Fate of Iraqi Christians will worsen, Catholic experts fear

(Photo: Mourners at a 2 Nov 2010 funeral for victims of the attack on the Our Lady of Salvation Church/Saad Shalash)
With al-Qaeda declaring war on Christians in Iraq and no end to political instability in sight, Catholic experts on the Middle East fear the fate of the minority Christian community there will only worsen.
The pessimism followed the bloodiest attack against Iraq’s Christian minority since the 2003 U.S.-led invasion. Fifty-two hostages and police were killed on Sunday when security forces stormed a church that had been raided by al-Qaeda-linked gunmen.

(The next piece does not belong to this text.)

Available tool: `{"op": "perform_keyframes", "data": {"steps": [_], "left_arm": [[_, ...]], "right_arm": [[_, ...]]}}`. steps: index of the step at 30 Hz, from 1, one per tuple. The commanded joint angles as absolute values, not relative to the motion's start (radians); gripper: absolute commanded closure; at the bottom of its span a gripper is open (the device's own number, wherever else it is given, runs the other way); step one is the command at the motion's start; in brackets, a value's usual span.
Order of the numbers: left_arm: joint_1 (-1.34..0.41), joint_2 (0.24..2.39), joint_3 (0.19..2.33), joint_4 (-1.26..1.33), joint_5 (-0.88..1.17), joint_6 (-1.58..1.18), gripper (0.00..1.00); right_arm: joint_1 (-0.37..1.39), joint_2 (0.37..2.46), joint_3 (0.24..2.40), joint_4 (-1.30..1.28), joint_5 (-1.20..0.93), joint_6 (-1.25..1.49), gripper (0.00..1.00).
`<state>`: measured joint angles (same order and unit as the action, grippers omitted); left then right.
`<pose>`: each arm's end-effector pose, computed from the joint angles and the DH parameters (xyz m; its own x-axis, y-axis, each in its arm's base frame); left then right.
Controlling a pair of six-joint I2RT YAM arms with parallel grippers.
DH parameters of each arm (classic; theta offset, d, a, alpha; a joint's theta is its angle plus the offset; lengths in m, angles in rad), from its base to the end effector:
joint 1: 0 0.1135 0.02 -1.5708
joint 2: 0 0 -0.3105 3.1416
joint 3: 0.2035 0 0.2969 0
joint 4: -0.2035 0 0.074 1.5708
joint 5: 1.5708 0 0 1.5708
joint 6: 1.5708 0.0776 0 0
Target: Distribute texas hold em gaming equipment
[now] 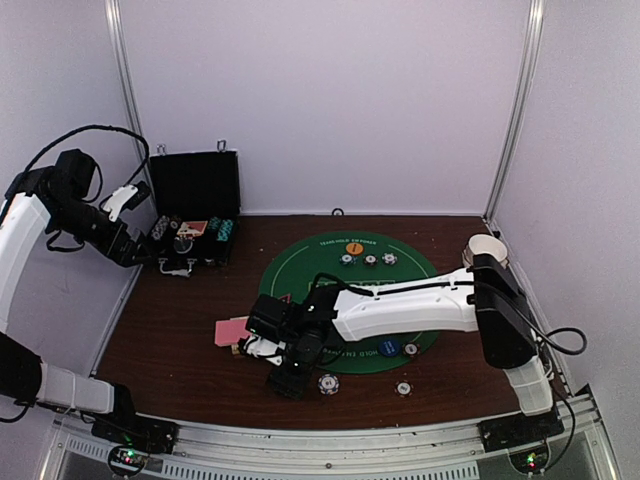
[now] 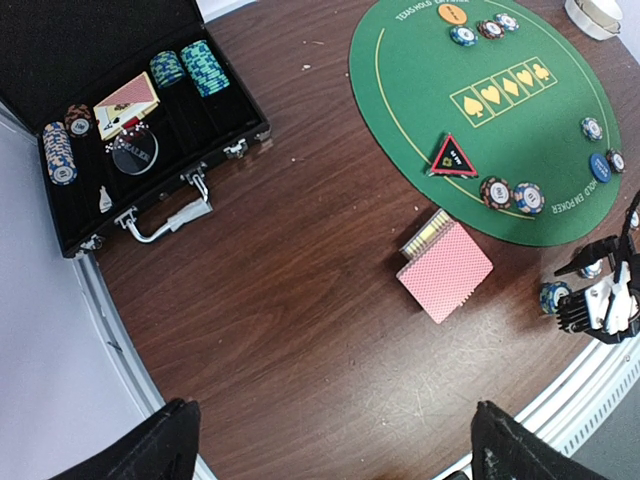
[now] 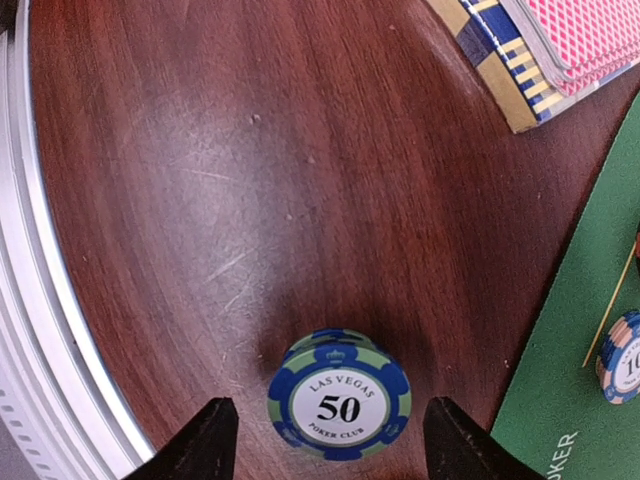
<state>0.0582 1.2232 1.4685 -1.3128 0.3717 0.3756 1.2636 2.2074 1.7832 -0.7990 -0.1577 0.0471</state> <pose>0.2535 -0.0135 0.4061 -0.7693 0.2975 -0.5654 0.4331 0.8935 -0.1191 0.1534 0.5237 0.1566 -0.3291 -0.8835 -0.3333 -0.9431 0.2896 0.1635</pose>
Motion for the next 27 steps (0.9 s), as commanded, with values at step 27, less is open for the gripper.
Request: {"op": "perform_keyframes", "data": {"steps": [27], "left_arm": [[0.064,1.22,1.503,-1.324,0.375,0.377,0.03]], "right_arm": [[1.255,2.23,1.813,-0.797,-0.142,0.046,0.46]]}}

The bloodbath struck fear deep into the hearts of remaining Iraqi Christians and confirmed some of the worst concerns of a Vatican summit on the Middle East held last month that warned of a continuing exodus of Christians from the lands of the Bible.
“In Iraq, every attack prompts the exodus of thousands of Christians,” said Fr. Samir Khalil Samir, an Egyptian Jesuit who is one of the Vatican’s leading experts on Islam.

(Photo: Funeral on November 2, 2010 of a victim of the attack on the Our Lady of Salvation Church in Baghdad/Thaier al-Sudani)
“As the terrorists themselves say, their purpose is to eliminate the Christian presence from those lands either by physically destroying Christians or by terrorizing them into renouncing the faith or fleeing,” said Father David Jaeger, a Franciscan expert on the Holy Land and the Middle East.
Two days after the Baghdad church attack, which Pope Benedict condemned as ferocious because it took place in a house of God, the al-Qaeda front in Iraq said Christians were “legitimate targets” wherever they are. The group, which calls itself the Islamic State of Iraq (ISI), ridiculed the pope as “the hallucinating tyrant of the Vatican” and warned that Christians would be “extirpated and dispersed” from Iraq.